Gordon Lucas doesn't make a fuss about it. Ask him about the time he flew a helicopter from England to Australia and he'll give you a modest shrug, a slight smile, and then — if you're lucky — he'll start talking.

And once he starts, you won't want him to stop.

In the spring of 1971, Gordon was handed an unusual assignment by Bristow Helicopters: take a brand-new Wessex 60 from Gatwick Airport and deliver it to Western Australia. The distance was roughly 13,000 miles. There was no autopilot. Navigation relied on dead reckoning, paper charts, and instinct built up over years of RAF service. He had one engineer alongside him — Frank Tucker — and twenty-three days to get the job done.

They set off on 24 March.

Europe to the Middle East

The early legs were relatively straightforward — Gatwick to Lyon, Nice, Naples, Brindisi, Athens. But by the time they crossed into Turkey and pushed east toward Iran, the journey began to show its teeth.

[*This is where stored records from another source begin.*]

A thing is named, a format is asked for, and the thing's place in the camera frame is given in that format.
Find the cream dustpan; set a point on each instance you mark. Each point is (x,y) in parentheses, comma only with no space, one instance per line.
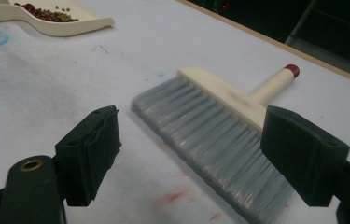
(70,28)

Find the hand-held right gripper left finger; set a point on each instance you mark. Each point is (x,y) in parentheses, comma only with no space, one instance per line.
(88,155)

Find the pile of red beans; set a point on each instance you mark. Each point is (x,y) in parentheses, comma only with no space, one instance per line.
(48,15)

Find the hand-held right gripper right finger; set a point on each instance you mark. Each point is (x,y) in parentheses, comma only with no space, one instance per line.
(303,155)

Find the wooden table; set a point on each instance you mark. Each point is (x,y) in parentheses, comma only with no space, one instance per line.
(287,48)

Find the cream brush with red cap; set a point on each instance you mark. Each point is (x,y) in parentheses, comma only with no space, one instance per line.
(200,124)

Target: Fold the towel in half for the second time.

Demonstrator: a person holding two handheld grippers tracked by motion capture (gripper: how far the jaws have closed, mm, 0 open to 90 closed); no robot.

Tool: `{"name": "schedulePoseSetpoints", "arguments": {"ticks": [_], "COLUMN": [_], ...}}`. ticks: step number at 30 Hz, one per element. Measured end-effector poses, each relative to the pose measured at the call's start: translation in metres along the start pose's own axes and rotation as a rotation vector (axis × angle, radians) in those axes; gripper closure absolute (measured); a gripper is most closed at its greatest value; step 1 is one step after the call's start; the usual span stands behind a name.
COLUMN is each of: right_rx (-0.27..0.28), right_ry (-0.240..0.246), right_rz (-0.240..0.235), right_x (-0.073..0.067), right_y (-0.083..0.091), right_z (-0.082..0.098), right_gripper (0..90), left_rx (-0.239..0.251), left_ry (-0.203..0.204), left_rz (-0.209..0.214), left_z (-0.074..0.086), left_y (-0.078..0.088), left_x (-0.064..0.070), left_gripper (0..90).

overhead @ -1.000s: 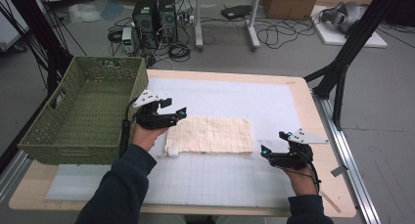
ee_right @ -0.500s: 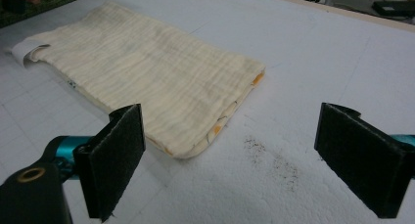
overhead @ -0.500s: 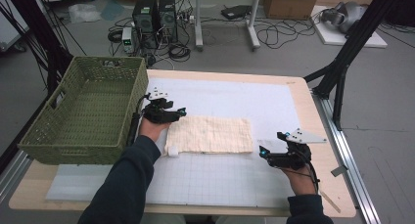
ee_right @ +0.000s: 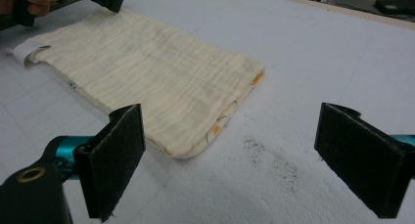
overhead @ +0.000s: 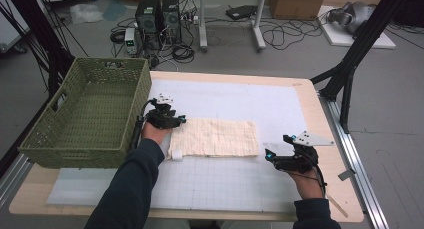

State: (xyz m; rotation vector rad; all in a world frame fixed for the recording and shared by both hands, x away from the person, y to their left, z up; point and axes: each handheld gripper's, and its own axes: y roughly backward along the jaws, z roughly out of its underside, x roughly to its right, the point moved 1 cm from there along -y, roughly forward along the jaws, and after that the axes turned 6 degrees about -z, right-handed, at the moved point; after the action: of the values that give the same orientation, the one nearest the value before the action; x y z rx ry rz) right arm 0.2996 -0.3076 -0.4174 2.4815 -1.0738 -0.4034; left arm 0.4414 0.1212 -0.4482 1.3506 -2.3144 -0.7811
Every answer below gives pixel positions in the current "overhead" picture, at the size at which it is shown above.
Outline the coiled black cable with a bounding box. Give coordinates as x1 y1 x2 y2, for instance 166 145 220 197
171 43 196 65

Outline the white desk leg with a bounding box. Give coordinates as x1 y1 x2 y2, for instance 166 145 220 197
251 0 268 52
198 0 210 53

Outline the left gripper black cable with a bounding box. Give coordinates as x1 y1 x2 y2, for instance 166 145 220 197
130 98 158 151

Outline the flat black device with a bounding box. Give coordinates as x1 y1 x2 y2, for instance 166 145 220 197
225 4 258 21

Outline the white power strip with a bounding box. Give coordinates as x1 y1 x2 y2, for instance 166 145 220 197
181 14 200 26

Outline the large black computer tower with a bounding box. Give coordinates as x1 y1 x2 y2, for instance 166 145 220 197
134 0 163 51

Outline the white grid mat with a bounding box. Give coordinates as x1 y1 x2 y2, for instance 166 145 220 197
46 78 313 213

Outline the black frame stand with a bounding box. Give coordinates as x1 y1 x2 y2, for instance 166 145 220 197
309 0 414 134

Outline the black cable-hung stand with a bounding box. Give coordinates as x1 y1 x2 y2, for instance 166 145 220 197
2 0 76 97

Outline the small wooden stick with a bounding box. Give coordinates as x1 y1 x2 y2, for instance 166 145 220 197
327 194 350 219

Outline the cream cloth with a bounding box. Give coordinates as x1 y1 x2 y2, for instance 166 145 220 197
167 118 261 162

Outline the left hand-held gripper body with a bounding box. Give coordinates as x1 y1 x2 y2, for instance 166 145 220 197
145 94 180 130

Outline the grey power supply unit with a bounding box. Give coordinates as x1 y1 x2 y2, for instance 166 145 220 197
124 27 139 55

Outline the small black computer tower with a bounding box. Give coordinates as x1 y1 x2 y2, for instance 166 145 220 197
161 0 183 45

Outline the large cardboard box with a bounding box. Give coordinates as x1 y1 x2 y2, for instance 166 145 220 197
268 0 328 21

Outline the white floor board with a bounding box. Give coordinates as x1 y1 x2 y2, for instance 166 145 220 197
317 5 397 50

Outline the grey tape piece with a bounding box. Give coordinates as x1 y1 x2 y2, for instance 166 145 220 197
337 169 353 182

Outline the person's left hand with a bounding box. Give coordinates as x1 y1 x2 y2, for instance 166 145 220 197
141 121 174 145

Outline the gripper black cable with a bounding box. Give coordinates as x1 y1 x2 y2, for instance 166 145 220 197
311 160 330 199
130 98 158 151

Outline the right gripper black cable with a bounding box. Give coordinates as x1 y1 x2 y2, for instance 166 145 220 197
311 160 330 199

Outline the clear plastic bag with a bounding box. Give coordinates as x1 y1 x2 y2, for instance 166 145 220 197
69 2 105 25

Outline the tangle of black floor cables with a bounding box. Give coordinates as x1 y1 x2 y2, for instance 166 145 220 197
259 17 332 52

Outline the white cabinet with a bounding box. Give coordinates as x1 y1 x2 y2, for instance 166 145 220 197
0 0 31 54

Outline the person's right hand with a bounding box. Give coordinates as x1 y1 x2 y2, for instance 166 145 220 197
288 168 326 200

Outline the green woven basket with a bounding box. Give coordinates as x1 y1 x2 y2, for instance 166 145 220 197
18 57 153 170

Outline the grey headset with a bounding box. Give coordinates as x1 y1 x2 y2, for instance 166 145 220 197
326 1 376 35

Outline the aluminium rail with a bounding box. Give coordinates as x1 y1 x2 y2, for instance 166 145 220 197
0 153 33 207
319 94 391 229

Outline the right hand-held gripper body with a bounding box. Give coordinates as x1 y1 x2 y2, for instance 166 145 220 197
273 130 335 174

In Pakistan, the fuel situation became critical. Gordon brought the helicopter down at Pasni with almost nothing left in the tanks. As he and Frank climbed out, they found themselves surrounded by soldiers — weapons raised, no explanation given. It was the local village chief who eventually defused the situation, waving the soldiers away and sitting the two Englishmen down for tea. They refuelled and pressed on.

A Rotor Blade Fails Over Malaysia

The most alarming moment came somewhere over the Malay Peninsula. A rotor blade began to fail mid-flight — a potentially catastrophic situation that left Gordon with seconds to make a decision. He spotted a school playground below and brought the helicopter down in a controlled emergency landing, scattering startled children in every direction.

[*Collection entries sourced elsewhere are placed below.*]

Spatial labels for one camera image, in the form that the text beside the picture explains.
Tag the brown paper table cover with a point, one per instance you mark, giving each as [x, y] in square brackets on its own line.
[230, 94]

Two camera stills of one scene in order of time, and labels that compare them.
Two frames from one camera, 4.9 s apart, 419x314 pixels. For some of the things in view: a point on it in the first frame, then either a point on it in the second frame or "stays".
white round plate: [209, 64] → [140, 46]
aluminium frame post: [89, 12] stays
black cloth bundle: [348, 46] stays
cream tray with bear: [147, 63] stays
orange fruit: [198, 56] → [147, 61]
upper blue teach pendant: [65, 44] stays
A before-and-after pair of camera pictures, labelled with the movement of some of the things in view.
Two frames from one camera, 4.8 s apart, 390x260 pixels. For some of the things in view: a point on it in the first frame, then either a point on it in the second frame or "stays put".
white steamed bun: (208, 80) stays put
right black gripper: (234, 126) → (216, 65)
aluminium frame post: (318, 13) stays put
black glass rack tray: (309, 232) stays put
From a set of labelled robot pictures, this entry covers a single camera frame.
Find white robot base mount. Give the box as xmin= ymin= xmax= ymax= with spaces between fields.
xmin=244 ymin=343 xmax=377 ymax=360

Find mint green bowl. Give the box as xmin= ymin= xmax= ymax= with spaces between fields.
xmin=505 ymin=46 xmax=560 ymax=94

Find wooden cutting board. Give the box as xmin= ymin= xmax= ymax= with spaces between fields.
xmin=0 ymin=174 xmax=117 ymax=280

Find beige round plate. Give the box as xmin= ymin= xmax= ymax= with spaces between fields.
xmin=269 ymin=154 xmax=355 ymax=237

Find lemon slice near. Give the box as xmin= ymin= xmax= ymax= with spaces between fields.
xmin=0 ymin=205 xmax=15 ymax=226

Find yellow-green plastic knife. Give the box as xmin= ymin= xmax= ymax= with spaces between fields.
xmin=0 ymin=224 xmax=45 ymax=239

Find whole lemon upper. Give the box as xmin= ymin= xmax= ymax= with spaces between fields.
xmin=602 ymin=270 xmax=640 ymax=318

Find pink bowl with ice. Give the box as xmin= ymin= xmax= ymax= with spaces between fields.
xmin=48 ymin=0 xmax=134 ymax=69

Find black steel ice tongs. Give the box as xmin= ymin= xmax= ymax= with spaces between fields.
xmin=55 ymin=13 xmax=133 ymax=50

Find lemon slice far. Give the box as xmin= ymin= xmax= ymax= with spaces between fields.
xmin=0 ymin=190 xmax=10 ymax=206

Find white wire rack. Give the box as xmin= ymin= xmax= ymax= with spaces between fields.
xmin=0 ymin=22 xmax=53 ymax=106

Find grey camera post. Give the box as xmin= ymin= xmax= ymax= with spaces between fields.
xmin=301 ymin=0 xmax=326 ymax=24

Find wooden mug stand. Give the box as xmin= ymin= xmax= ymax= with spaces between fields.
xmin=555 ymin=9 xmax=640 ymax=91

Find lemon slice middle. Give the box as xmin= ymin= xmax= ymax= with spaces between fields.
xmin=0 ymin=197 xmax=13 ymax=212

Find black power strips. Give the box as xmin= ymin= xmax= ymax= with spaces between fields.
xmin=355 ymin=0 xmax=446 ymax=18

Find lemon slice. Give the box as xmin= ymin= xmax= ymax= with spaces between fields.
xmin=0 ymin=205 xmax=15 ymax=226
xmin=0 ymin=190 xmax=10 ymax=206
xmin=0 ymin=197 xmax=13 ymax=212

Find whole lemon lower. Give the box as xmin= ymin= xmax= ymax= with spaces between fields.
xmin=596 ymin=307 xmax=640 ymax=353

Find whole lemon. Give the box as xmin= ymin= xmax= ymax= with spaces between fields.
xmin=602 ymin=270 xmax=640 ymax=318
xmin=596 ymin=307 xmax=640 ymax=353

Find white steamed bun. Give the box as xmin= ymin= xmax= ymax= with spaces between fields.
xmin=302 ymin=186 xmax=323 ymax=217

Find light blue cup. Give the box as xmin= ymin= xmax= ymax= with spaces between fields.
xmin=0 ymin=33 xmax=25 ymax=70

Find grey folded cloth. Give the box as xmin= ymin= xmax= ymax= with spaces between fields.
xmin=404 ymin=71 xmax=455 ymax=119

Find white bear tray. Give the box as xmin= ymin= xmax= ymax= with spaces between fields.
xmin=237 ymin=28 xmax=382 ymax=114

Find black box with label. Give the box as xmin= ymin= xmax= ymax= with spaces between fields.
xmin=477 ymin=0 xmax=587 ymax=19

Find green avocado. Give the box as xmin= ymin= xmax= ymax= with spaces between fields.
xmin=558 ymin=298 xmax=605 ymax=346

Nobody was hurt. The children, by all accounts, thought it was the most exciting thing that had ever happened. Gordon and Frank waited in Singapore for a replacement blade to arrive before continuing south.

Across the Timor Sea

The final stretch was the loneliest. Long, silent hours over open water with no radio beacons to guide them — just the horizon and the compass. At one point, Gordon landed briefly on a drilling ship in the Timor Sea to refuel before the last push into Broome, Western Australia.

He touched down on 15 April 1971. Total flight time: 99 hours and 50 minutes across 23 days. It set a company record for Bristow Helicopters that stood for years.

A Life in the Air

The Australia flight was remarkable, but it was far from the whole story. Gordon had already spent years as an RAF pilot before moving into civilian aviation, and after the record-breaking delivery he went on to fly supply runs to North Sea oil rigs — a job that brought its own dangers, from violent weather to medical evacuations in conditions that made the Pakistan fuel scare look routine.

Felixstowe, Quietly

These days, Gordon lives at Maynell House in Felixstowe with his wife Mavis, to whom he has been married for over seventy years. He enjoys the gardens, the sea air, and the company of people who — once they hear a fragment of his story — tend to pull up a chair and stay a while.

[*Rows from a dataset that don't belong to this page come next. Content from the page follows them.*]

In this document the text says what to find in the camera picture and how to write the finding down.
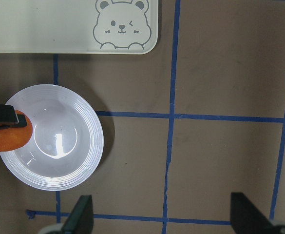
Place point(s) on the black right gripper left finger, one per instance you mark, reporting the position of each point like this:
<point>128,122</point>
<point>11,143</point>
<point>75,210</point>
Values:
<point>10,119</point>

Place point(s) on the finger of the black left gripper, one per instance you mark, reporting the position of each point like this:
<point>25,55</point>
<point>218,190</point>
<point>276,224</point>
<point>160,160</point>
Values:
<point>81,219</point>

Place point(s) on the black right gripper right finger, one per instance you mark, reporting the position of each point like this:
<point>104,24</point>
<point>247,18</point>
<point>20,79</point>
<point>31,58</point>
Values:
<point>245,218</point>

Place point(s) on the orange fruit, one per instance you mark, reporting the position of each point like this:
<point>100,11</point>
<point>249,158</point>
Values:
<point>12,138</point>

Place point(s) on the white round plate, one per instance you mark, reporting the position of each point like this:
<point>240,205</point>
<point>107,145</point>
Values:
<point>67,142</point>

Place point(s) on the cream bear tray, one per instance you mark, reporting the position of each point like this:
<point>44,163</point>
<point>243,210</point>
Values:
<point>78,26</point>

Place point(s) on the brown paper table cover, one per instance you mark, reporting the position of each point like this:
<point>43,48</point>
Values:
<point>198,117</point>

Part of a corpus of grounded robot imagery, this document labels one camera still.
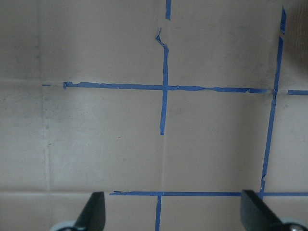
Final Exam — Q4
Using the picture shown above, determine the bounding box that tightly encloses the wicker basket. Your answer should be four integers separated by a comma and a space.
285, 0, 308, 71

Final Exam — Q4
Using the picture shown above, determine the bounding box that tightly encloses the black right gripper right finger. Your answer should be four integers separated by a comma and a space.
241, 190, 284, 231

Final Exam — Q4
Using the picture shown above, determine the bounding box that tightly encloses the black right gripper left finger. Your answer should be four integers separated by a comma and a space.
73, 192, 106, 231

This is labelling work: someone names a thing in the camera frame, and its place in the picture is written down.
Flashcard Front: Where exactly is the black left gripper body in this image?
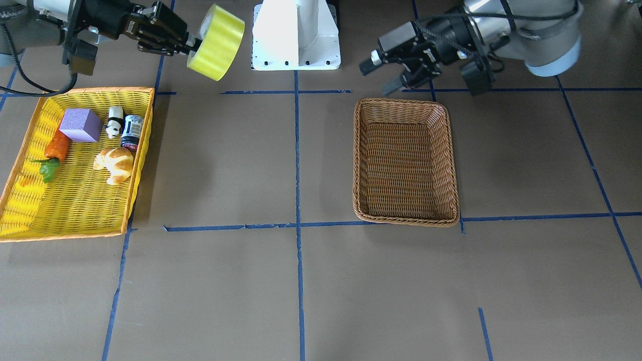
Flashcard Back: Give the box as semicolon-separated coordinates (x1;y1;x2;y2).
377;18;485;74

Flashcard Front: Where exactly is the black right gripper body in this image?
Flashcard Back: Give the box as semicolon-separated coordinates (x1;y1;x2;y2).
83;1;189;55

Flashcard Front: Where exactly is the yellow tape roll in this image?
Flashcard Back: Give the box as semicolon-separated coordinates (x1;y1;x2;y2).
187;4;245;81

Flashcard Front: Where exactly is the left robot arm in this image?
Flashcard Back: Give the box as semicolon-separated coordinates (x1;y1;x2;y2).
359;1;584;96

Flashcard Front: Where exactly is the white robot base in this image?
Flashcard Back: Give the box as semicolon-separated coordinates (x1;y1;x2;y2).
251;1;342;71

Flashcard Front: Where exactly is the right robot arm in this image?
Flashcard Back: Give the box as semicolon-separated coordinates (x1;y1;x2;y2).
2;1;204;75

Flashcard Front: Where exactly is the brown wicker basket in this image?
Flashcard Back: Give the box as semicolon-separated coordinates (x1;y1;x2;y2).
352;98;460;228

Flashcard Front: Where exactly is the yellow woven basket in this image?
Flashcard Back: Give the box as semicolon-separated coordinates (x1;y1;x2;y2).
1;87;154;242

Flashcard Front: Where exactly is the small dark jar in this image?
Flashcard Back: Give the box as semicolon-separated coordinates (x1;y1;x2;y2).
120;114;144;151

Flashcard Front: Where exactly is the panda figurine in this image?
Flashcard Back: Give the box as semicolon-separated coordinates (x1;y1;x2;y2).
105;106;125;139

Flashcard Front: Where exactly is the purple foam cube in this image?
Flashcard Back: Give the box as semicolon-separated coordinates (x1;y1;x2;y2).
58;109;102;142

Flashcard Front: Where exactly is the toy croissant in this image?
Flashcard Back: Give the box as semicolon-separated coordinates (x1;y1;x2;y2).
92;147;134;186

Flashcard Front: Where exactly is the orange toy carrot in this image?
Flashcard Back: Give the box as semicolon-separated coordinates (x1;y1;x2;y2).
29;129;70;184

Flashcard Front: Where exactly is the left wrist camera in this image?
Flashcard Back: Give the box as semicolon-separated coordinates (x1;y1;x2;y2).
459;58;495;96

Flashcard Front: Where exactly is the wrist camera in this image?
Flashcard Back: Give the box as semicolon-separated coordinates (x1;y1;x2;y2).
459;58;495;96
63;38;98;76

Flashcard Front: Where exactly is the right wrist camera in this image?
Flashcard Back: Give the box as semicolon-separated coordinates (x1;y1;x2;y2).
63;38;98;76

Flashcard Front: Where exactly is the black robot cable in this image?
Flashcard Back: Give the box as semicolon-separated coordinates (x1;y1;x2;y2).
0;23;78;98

Staff at Maynell House say residents regularly gather to hear him talk. It's easy to understand why. In an era when extraordinary lives are often lived quietly and forgotten quickly, Gordon Lucas is a reminder that the most remarkable journeys don't always make the headlines — sometimes they just land softly in a school playground in Malaysia, and the children run home to tell their parents what they saw.